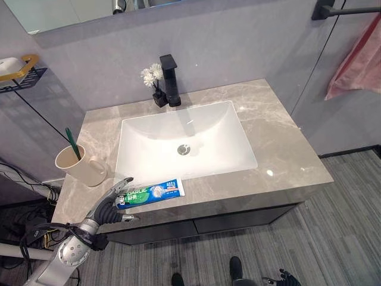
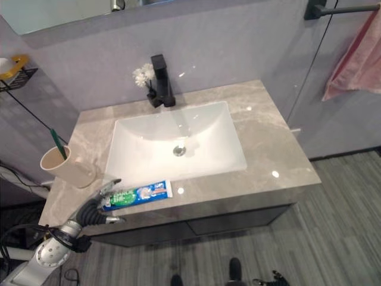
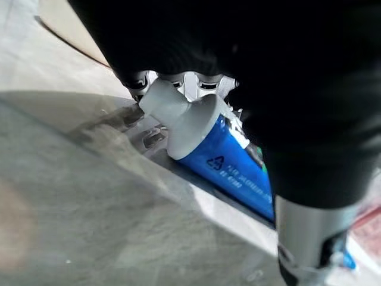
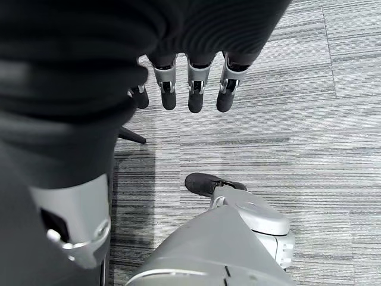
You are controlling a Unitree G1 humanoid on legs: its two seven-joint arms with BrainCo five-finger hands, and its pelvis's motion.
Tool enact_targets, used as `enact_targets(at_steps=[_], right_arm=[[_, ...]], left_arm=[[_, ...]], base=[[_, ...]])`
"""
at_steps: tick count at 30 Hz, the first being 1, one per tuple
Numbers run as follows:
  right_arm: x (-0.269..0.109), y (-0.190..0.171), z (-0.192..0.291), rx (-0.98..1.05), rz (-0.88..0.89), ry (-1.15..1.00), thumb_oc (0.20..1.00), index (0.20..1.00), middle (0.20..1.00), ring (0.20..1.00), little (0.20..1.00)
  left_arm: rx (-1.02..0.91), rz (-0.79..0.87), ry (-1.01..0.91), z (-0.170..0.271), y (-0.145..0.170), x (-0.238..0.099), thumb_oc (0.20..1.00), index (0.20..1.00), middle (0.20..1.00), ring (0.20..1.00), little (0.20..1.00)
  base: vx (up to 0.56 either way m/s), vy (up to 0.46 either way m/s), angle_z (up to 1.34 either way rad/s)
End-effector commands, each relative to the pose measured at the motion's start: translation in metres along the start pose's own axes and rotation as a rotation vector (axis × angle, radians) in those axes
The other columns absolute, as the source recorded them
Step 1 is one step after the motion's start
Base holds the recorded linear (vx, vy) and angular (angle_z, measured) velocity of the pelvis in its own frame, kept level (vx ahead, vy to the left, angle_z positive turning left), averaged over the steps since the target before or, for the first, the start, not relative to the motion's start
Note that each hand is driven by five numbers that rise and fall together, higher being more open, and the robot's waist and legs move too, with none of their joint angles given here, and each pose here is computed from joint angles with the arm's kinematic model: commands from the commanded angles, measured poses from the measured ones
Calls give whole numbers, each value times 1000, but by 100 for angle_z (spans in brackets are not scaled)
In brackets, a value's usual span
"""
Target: Put brush and paste in cup on sink, flatten towel.
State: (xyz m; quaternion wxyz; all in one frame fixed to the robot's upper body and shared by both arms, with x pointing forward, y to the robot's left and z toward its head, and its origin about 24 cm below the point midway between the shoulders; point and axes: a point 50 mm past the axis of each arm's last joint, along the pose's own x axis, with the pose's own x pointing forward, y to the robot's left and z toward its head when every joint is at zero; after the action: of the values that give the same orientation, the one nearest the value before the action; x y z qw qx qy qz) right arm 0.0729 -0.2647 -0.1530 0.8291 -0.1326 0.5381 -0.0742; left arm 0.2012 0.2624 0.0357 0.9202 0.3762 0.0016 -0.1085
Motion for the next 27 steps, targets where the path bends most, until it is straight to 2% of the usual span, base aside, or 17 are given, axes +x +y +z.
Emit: enact_targets(at_steps=[1,14,24,25,27], right_arm=[[3,15,12,-33,39,-35,1000,1000,1000,1000,1000],[3,15,13,-63,50,-43,1000,1000,1000,1000,1000],[3,14,14,-74,35,-49,1000,1000,1000,1000,1000],[3,14,15,-74,35,-52,1000,1000,1000,1000,1000],[3,13,14,-71,27,-50,1000,1000,1000,1000,1000]], left_arm=[[-22,89,-2,1,23,6,1000,1000,1000,1000,1000],[39,39,-19,4,22,10,1000,1000,1000,1000,1000],[245,-91,-45,5,13,12,1000,1000,1000,1000,1000],[268,-105,-47,5,13,12,956,956,956,956,956],[304,-126,-54,5,11,12,818,818,818,818,818]], base=[[0,0,0],[0,-3,-2],[0,0,-1],[0,0,0],[0,0,0]])
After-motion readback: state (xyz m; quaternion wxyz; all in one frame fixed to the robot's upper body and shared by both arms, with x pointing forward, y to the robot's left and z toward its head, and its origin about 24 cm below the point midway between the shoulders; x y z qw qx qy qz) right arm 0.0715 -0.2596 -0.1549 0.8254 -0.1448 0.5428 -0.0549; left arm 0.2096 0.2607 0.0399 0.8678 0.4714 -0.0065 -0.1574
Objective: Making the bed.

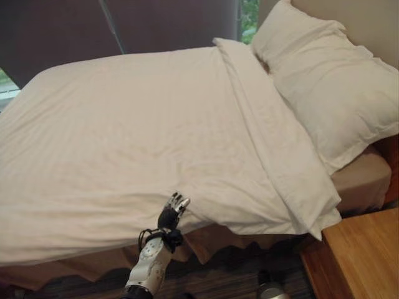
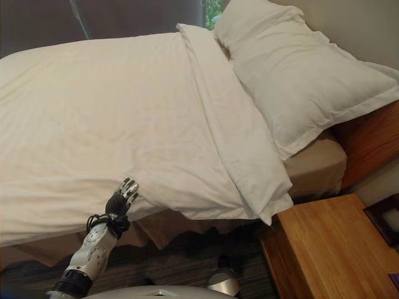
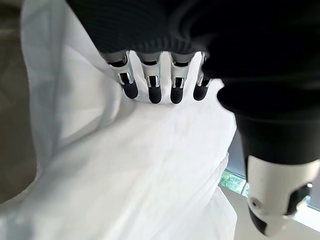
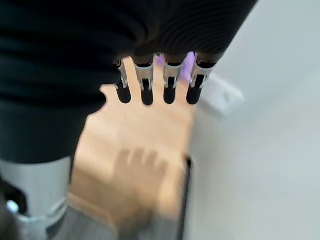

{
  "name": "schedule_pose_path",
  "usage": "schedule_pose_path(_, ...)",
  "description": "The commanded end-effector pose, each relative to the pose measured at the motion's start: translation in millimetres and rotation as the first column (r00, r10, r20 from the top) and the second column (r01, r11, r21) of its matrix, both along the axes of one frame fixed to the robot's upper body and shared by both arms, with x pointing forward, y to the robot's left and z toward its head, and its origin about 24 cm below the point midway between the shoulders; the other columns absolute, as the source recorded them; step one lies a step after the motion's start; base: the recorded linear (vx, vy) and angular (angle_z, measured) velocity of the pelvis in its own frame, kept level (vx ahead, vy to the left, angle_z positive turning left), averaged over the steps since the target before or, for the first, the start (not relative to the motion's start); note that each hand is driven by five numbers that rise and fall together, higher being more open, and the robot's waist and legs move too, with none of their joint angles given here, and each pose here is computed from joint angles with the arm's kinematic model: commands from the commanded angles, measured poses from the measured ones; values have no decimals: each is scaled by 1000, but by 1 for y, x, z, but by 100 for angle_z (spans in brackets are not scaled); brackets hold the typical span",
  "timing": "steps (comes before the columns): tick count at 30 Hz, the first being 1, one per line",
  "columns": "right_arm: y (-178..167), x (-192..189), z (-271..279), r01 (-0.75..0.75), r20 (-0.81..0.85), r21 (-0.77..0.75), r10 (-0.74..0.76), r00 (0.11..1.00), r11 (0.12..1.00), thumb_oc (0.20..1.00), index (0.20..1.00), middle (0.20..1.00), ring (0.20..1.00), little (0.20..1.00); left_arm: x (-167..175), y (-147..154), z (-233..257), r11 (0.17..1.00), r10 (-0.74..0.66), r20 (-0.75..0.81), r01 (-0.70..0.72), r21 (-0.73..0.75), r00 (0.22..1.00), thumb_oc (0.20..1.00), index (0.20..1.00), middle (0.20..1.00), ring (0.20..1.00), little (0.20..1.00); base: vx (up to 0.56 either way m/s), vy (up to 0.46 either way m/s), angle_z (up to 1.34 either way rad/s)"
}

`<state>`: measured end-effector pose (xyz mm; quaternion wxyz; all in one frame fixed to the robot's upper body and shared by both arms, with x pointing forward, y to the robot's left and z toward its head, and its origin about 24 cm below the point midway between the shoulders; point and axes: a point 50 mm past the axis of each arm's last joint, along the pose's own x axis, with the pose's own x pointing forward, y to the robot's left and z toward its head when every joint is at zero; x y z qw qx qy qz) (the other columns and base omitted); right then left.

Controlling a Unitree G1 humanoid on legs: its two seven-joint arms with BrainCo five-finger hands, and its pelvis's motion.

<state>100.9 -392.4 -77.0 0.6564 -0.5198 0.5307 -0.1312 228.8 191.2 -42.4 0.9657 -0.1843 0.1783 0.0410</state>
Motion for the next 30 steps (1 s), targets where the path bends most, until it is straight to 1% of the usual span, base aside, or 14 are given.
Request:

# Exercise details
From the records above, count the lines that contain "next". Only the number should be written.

# Result
2